Problem to solve:
Your reply should contain the whole listing below, repeated exactly, and no images.

------

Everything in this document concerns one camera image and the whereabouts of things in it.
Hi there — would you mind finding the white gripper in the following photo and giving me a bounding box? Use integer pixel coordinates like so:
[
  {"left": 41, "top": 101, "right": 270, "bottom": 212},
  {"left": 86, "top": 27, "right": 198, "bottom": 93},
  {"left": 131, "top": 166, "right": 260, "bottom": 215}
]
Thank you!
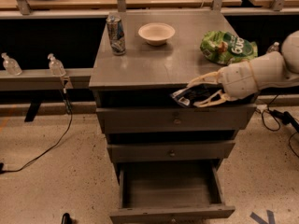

------

Response area:
Everything in this document concerns one camera image and the whereabouts of things in it.
Hi there — would you mind finding the white gripper in the following photo and giving me a bounding box? Use integer pixel coordinates like so:
[
  {"left": 41, "top": 101, "right": 270, "bottom": 212},
  {"left": 86, "top": 27, "right": 198, "bottom": 93},
  {"left": 131, "top": 166, "right": 260, "bottom": 215}
]
Thank you!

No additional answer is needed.